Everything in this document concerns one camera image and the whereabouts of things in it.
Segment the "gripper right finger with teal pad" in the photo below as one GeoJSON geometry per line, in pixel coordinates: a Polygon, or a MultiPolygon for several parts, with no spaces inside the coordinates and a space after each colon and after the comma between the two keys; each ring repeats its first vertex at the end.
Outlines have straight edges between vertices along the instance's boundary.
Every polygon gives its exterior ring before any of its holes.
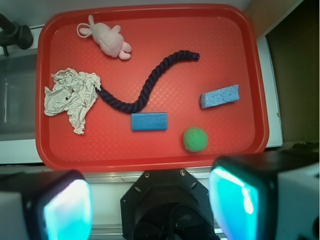
{"type": "Polygon", "coordinates": [[[218,157],[209,202],[229,240],[317,240],[320,156],[305,150],[218,157]]]}

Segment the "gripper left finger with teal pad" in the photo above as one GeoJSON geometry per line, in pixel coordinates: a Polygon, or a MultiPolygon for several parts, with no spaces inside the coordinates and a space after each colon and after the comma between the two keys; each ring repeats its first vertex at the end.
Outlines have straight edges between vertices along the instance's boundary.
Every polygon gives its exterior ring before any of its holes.
{"type": "Polygon", "coordinates": [[[93,194],[77,170],[0,175],[2,240],[87,240],[93,194]]]}

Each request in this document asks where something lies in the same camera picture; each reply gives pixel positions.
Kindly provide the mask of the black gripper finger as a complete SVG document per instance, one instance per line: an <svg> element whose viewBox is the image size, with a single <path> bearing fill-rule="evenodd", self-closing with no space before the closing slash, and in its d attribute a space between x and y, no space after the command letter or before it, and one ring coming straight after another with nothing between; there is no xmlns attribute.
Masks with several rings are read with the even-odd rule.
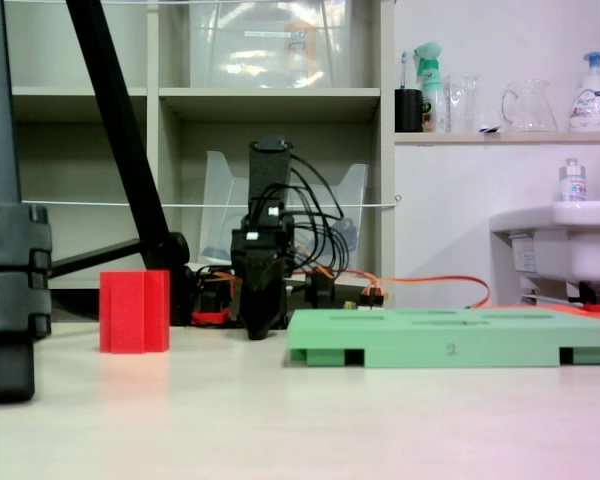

------------------------------------

Give back the entries verbatim. Do not include any picture.

Everything in this document concerns one camera image and the whereabouts of things in it.
Segment the "gripper right finger with teal pad" in the photo below as one GeoJSON geometry per line, in pixel coordinates: a Polygon, or a MultiPolygon for several parts, with no spaces inside the coordinates and a space after each colon and after the comma between the two keys; each ring repeats its first vertex at the end.
Outlines have straight edges between vertices along the instance's boundary.
Every polygon gives its exterior ring before any of its holes.
{"type": "Polygon", "coordinates": [[[218,157],[209,202],[229,240],[317,240],[320,156],[305,150],[218,157]]]}

Segment the "gripper left finger with teal pad" in the photo above as one GeoJSON geometry per line, in pixel coordinates: a Polygon, or a MultiPolygon for several parts, with no spaces inside the coordinates and a space after each colon and after the comma between the two keys; each ring repeats its first vertex at the end.
Outlines have straight edges between vertices along the instance's boundary.
Every polygon gives its exterior ring before any of its holes.
{"type": "Polygon", "coordinates": [[[93,194],[77,170],[0,175],[2,240],[87,240],[93,194]]]}

Each request in this document asks where something lies in the same camera picture; each reply gives pixel positions.
Kindly provide the mask of the black gripper finger as a complete SVG document per instance, one instance per line: an <svg> element whose viewBox is the image size, with a single <path> bearing fill-rule="evenodd", self-closing with no space before the closing slash, and in its d attribute a space between x and y, no space after the command letter or before it, and one ring coming straight after another with nothing between; there is no xmlns attribute.
Masks with several rings are read with the even-odd rule.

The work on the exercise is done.